Metadata-Version: 2.1
Name: pycode2seq
Version: 0.0.6
Summary: Inference and training for multiple languages of code2seq
Home-page: https://github.com/kisate/pycode2seq
Author: Dmitrii Kharlapenko
Author-email: dimkakha@gmail.com
License: MIT
Download-URL: https://pypi.org/project/pycode2seq/
Keywords: code2seq,pytorch,pytorch-lightning,ml4code,ml4se
Platform: UNKNOWN
Description-Content-Type: text/markdown
Requires-Dist: torch (>=1.9.0)
Requires-Dist: torchtext (>=0.10.0)
Requires-Dist: pytorch-lightning (>=1.3.5)
Requires-Dist: code2seq (==0.0.2)
Requires-Dist: antlr4-python3-runtime (==4.8)
Requires-Dist: setuptools (>=52.0.0)
Requires-Dist: tqdm (==4.58.0)
Requires-Dist: numpy (>=1.20.1)
Requires-Dist: regex (>=2019.11.1)
Requires-Dist: omegaconf (~=2.0.6)
Requires-Dist: dataclasses (~=0.6)
Requires-Dist: requests (~=2.25.1)

# pycode2seq

Pure Python library for `code2seq` embeddings. 

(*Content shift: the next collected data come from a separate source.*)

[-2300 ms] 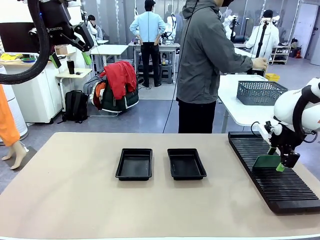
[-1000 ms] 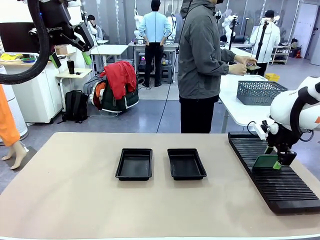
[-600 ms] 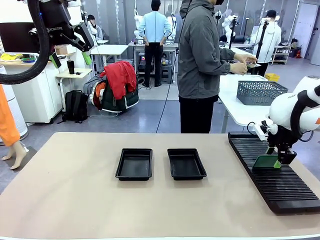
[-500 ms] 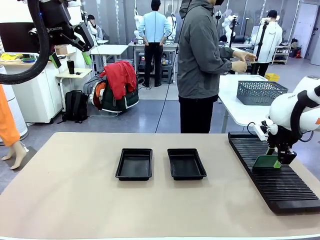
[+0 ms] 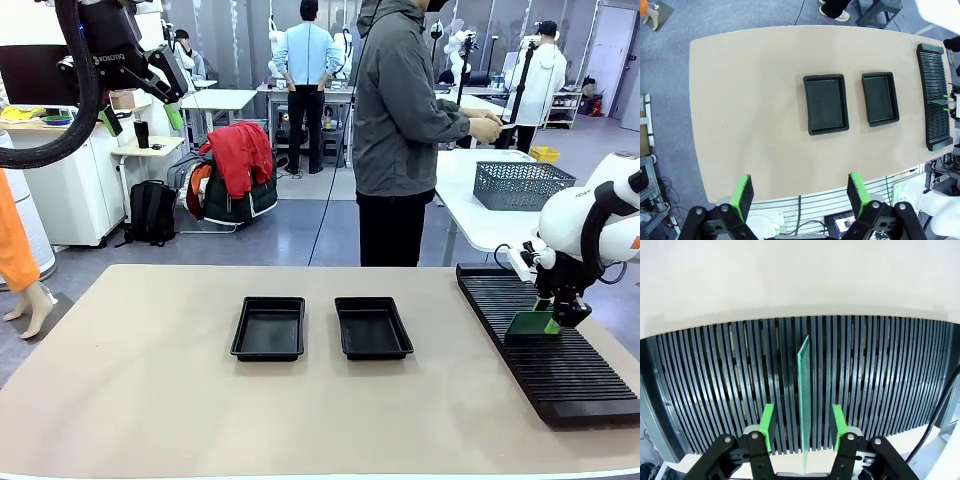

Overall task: Inspect and transfer BCBs to ESD trays.
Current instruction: Pick up the Blank PCB from the PCB Rack and place it in the left ESD tray.

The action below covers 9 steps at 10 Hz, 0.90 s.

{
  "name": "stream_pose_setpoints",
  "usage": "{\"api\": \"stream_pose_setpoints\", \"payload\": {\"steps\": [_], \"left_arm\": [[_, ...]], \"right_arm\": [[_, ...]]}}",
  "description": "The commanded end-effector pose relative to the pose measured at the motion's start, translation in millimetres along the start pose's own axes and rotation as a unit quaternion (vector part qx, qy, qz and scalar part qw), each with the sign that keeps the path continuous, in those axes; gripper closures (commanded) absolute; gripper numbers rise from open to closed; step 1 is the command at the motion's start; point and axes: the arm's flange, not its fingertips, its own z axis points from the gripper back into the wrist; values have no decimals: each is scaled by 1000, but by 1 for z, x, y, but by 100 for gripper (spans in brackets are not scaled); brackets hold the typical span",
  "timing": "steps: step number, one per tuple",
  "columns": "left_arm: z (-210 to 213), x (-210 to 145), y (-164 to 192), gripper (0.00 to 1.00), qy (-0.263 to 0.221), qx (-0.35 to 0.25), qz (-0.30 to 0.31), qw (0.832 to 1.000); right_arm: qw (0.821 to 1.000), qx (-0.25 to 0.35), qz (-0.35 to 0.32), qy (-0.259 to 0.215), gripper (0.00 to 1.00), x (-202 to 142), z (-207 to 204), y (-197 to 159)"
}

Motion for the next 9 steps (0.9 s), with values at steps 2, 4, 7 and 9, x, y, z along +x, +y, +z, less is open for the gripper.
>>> {"api": "stream_pose_setpoints", "payload": {"steps": [2,4,7,9], "left_arm": [[0,-1,0,0,-1,1,0,1000],[0,-1,0,0,-1,1,0,1000],[0,-1,0,0,-1,1,0,1000],[0,-1,0,0,-1,1,0,1000]], "right_arm": [[1000,-19,0,9,55,-2,-4,1],[1000,-22,0,10,66,-1,-5,0],[1000,-20,-1,13,84,0,-7,-1],[1000,-18,-2,14,95,0,-6,-1]]}}
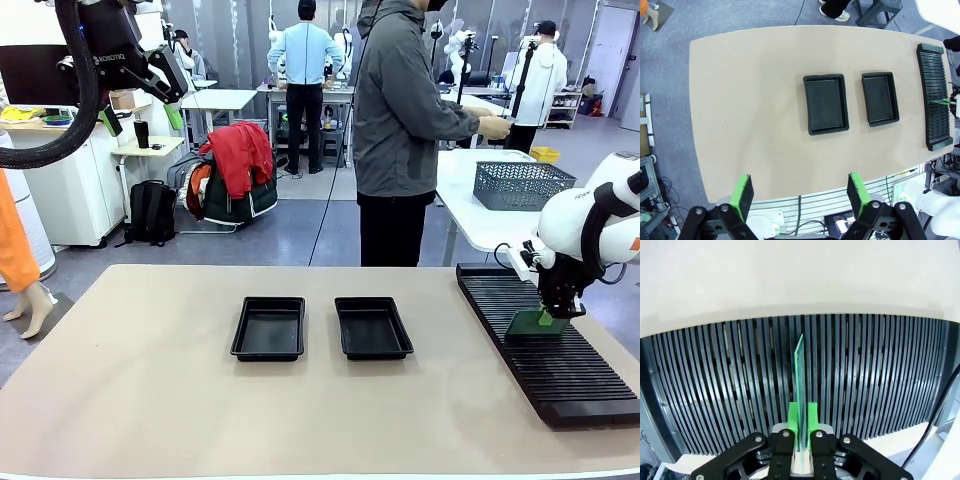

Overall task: Inspect and transfer BCBs to ESD trays.
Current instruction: Pick up the Blank PCB from the PCB Rack and place it in the left ESD tray.

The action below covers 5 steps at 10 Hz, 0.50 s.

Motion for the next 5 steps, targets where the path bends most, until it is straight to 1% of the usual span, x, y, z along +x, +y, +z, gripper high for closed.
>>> {"api": "stream_pose_setpoints", "payload": {"steps": [1,3,5], "left_arm": [[0,-1,0,0,-1,1,0,1000],[0,-1,0,0,-1,1,0,1000],[0,-1,0,0,-1,1,0,1000]], "right_arm": [[1000,-8,-2,13,99,1,-6,1],[1000,-10,-3,15,100,1,-2,0],[1000,-18,-4,17,100,2,11,-2]]}}
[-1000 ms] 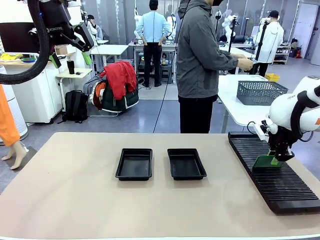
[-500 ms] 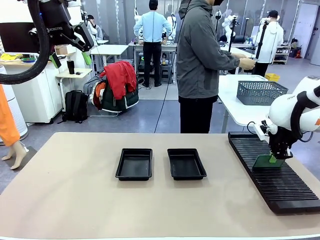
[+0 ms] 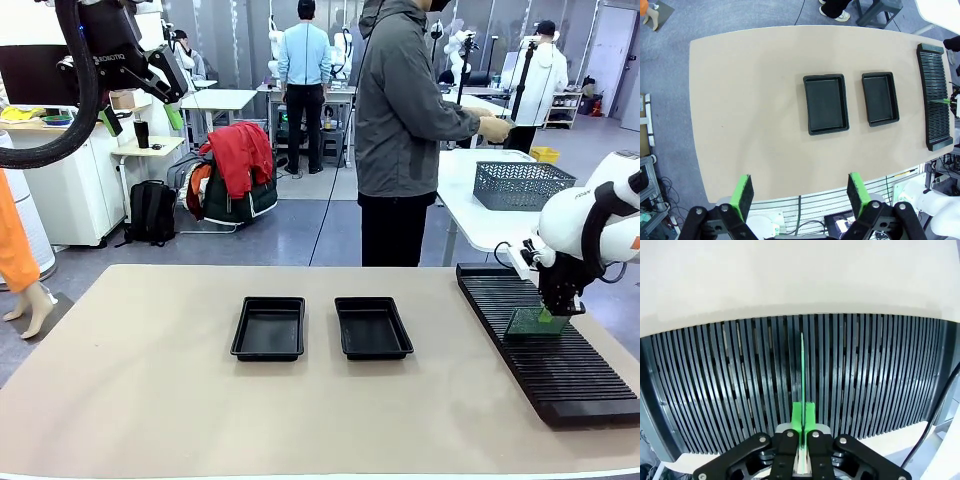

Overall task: Inspect and transfer BCBs to ESD trays.
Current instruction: Pick up the Blank PCB from the PCB Rack and place it in the left ESD tray.

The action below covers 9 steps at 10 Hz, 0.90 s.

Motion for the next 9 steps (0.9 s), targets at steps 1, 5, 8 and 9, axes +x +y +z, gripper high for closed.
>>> {"api": "stream_pose_setpoints", "payload": {"steps": [1,5,8,9], "left_arm": [[0,-1,0,0,-1,1,0,1000],[0,-1,0,0,-1,1,0,1000],[0,-1,0,0,-1,1,0,1000],[0,-1,0,0,-1,1,0,1000]], "right_arm": [[1000,-18,-4,18,100,3,21,-4],[999,-23,-9,20,100,7,110,-16],[1000,-15,0,5,100,9,180,-27],[1000,-9,-2,2,100,7,197,-31]]}}
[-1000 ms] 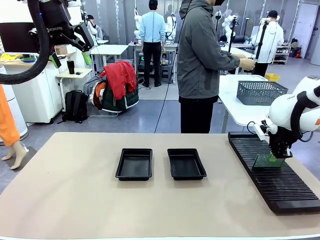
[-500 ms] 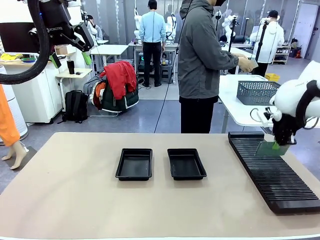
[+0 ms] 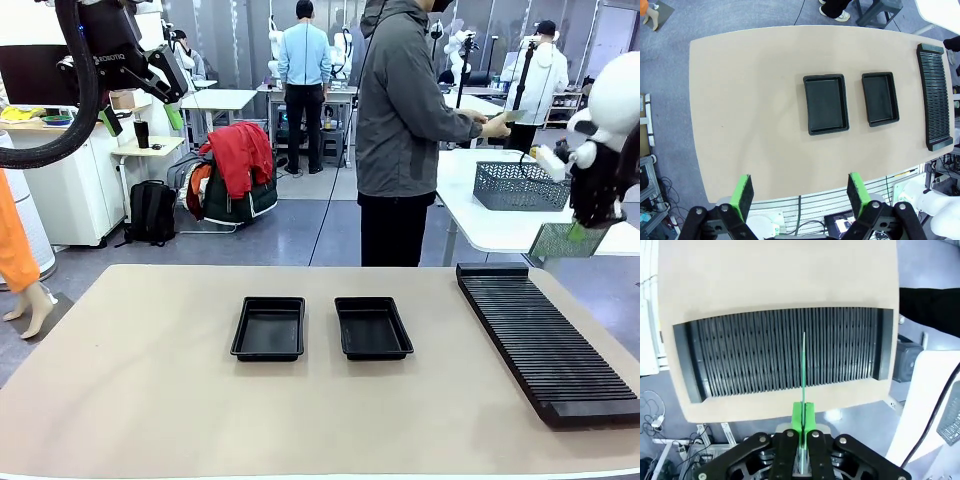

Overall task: Inspect and transfer BCBs to ESD trays.
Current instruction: Pick up the Blank PCB from the PCB Rack and place it in the left ESD tray.

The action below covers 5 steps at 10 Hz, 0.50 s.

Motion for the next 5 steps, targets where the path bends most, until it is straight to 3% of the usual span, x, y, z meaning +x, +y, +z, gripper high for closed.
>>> {"api": "stream_pose_setpoints", "payload": {"steps": [1,5], "left_arm": [[0,-1,0,0,-1,1,0,1000],[0,-1,0,0,-1,1,0,1000]], "right_arm": [[1000,19,-4,-2,100,-3,23,-13],[1000,7,-16,-13,100,-12,59,-20]]}}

Support extension of existing pretrained code2seq embeddings to multilingual models. 
We provided an example of the Java model extension with Kotlin.
Pretrained model and its usage example provided below.  

## Installation

```shell
pip install pycode2seq
```

## Inference

#### File embeddings example

```python
from pycode2seq import Code2Seq

model = Code2Seq.load("kt_java")
method_embeddings = model.methods_embeddings("File.kt")
```

Pretrained Java and Kotlin common model will be downloaded automatically.

#### Full functionality
```python
import sys
from pycode2seq import Code2Seq

def main(argv):
    model = Code2Seq.load("kt_java")

    # Dictionary of method names with their embeddings
    method_embeddings = model.methods_embeddings("File.kt", "kt") 

    #Code2seq predictions
    predictions = model.run_on_file(argv[1], "kt")

    #Predicted method names
    names = [model.prediction_to_text(prediction) for prediction in predictions]

if __name__ == "__main__":
    main(sys.argv)
```

### Available models

- Java (`java`)
- Kotlin (`kt` or `kotlin`)
- Java & Kotlin (`kt_java`)

`kt_java` is compatible with `java` model and should have the same embeddings.
`kotlin` model is a part of `kt_java` model, so they are compatible too.

So you can use the common `kt_java` model and get **embeddings in one vector space for both languages**.

## Training

Download astminer and run:

```shell
./gradelw shadowJar
```

Mine projects for paths:

```shell
python training/mine_projects.py <data folder> <output folder> <path to astminer's cli.sh>
```

Combine mined paths:

```shell
python training/astminer_to_code2seq.py <data folder/holdout> <output folder> <holdout>
```

Build vocabulary with build_vocabulary.py from code2seq module

Combine vocabularies:

```shell
python training/combine_vocabularies.py
```

Expand weights:

```shell
python training/expand_weights.py
```

## Using speedy-antlr-tool

You can use [speedy-antlr](https://speedy-antlr-tool.readthedocs.io/en/latest/example.html) to speed up file parsing speed.

Clone and install [modified example](https://github.com/amykyta3/speedy-antlr-example).

Replace parser call with:

```python
stream = antlr4.FileStream(input_file)
tree = sa_kotlin.parse(stream, "kotlinFile", sa_kotlin.SA_ErrorListener())
```

You still need lexer to recover token values, though.

Note, that to make Java parser you will need to follow speedy-antlr tutorial and make another package.

## Using astminer to parse files

Clone [astminer fork with kotlin support](https://github.com/kisate/astminer) and run

```shell
./gradlew shadowJar
```

Extract methods with ```cli.sh``` arguments and usage can be found in ```training/mine_projects.py```.

Pass path to folder with csvs to ```run_model_on_astminer_csv()```.